To accurately control solenoid current with duty control at a constant control frequency, the duty control must be carried out at such a low frequency that no hysteresis occurs between valve opening and closing. Therefore, it is necessary to set the duty control frequency so that the problems {circle around (1)} to {circle around (4)} do not occur. Therefore, conventionally, the duty control frequency is set at the optimum value applicable to the operation characteristics of the fuel injection system being controlled.
It is, however, difficult to adapt the duty control frequency to the optimum value under all operating conditions for the fuel injection system being controlled. The control characteristics vary depending on the type of control the designer believes important when setting the control frequency. That is, when the control frequency is set with importance placed on steady state control (control stability), good control response is not achieved. Likewise, when the control frequency is set with importance placed reversely on transient operation control (control response), the control stability is sacrificed.
To prevent control accuracy deterioration caused by the hysteresis phenomenon stated in {circle around (4)}, JP-A Nos. S57-157878 (JP-A-57-157878) and S62-165083 (JP-A-62-165083) disclose the solenoid energizing time or de-energizing time per control cycle is secured by changing the control frequency according to the duty ratio of the drive pulse when performing the duty control of the solenoid current. Specifically, the control frequency is lowered during a small or large duty ratio, thereby preventing the hysteresis phenomenon. In the variable control of the control frequency, the control frequency is unequivocally set in accordance with the duty ratio in either of the steady-state operation control and the transient operation control. It is therefore impossible to gain both control response and control stability. The present invention was developed in light of these drawbacks.
It is therefore an object of the present invention to ensure both steady-state operation control (control stability) and transient operation control (control response) to provide optimum fuel delivery control from the fuel injection pump at all times.

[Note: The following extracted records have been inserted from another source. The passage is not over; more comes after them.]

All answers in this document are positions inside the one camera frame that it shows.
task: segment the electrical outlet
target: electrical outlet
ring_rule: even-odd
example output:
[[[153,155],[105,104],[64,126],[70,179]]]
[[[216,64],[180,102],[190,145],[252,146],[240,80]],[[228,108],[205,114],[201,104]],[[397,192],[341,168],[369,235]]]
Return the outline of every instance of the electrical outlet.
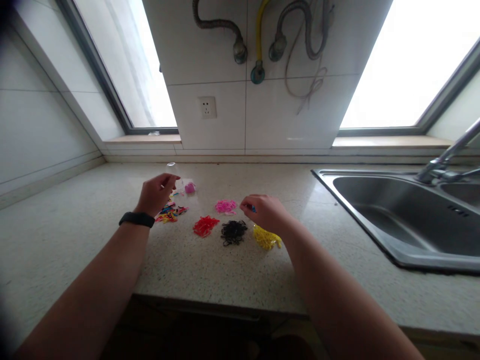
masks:
[[[215,106],[214,96],[201,96],[198,98],[200,104],[200,113],[202,119],[216,119],[217,108]]]

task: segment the windowsill
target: windowsill
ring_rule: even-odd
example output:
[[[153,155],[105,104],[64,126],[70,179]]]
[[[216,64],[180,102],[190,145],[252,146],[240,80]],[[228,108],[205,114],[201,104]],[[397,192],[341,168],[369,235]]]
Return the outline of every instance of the windowsill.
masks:
[[[181,144],[178,134],[158,136],[126,135],[108,141],[107,145],[121,144]],[[339,136],[333,141],[332,149],[446,149],[451,140],[432,136]]]
[[[332,149],[446,149],[451,140],[431,136],[343,136],[333,141]]]
[[[126,135],[116,137],[112,140],[104,141],[107,145],[113,144],[181,144],[180,135],[165,134],[165,135]]]

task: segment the sink basin
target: sink basin
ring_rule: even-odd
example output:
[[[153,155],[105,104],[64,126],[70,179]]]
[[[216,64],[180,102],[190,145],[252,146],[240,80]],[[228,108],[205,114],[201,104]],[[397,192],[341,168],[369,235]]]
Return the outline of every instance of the sink basin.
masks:
[[[441,185],[440,188],[454,198],[480,209],[480,184],[449,183]]]
[[[480,274],[480,184],[428,186],[414,173],[312,172],[396,265]]]

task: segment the chrome faucet
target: chrome faucet
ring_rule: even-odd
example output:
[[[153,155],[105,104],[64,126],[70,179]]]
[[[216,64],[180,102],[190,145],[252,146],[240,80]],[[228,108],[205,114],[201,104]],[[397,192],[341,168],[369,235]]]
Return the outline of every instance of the chrome faucet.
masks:
[[[453,183],[460,181],[467,176],[480,174],[480,168],[464,173],[446,170],[450,160],[466,147],[467,144],[478,134],[480,134],[480,118],[478,118],[452,146],[445,150],[442,155],[430,161],[425,168],[414,177],[414,179],[423,184],[431,184],[435,178],[447,183]]]

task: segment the granite countertop
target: granite countertop
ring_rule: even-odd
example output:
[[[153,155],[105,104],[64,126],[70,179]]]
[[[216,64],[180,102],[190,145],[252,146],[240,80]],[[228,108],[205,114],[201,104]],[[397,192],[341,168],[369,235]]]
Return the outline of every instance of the granite countertop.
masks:
[[[306,315],[287,250],[265,251],[238,210],[217,215],[217,200],[250,193],[279,197],[319,242],[400,326],[480,335],[480,279],[428,274],[393,265],[310,173],[312,168],[417,170],[411,166],[311,164],[179,164],[197,193],[177,197],[190,210],[151,230],[135,293],[173,300]],[[92,260],[135,206],[142,182],[159,163],[108,163],[0,211],[0,292],[19,344]],[[196,236],[200,216],[220,219]],[[239,246],[223,246],[221,223],[245,220]]]

The present achieves these and other objects by providing a fuel injection system having a fuel injection pump which pressurizes fuel from a feed pump to generate high pressure fuel. The fuel injection pump delivers the high-pressure fuel to an internal-combustion engine. A fuel metering valve is provided which includes a solenoid valve and has an opening area that varies with an amount of current supplied to the solenoid valve. The fuel metering valve controls a pressure of the high-pressure fuel being delivered from the feed pump. A control means is provided for duty controlling the amount of current supplied to the solenoid valve of the fuel-metering valve so that a target state of fuel being delivered from the fuel injection pump is controlled according to an operating condition of the internal-combustion engine. The control means has a control frequency changing means that changes the duty control frequency according to the operating condition of the internal-combustion engine.
Further areas of applicability of the present invention will become apparent from the detailed description provided hereinafter. It should be understood that the detailed description and specific examples, while indicating preferred embodiments of the invention, are intended for purposes of illustration only, since various changes and modifications within the spirit and scope of the invention will become apparent to those skilled in the art from this detailed description.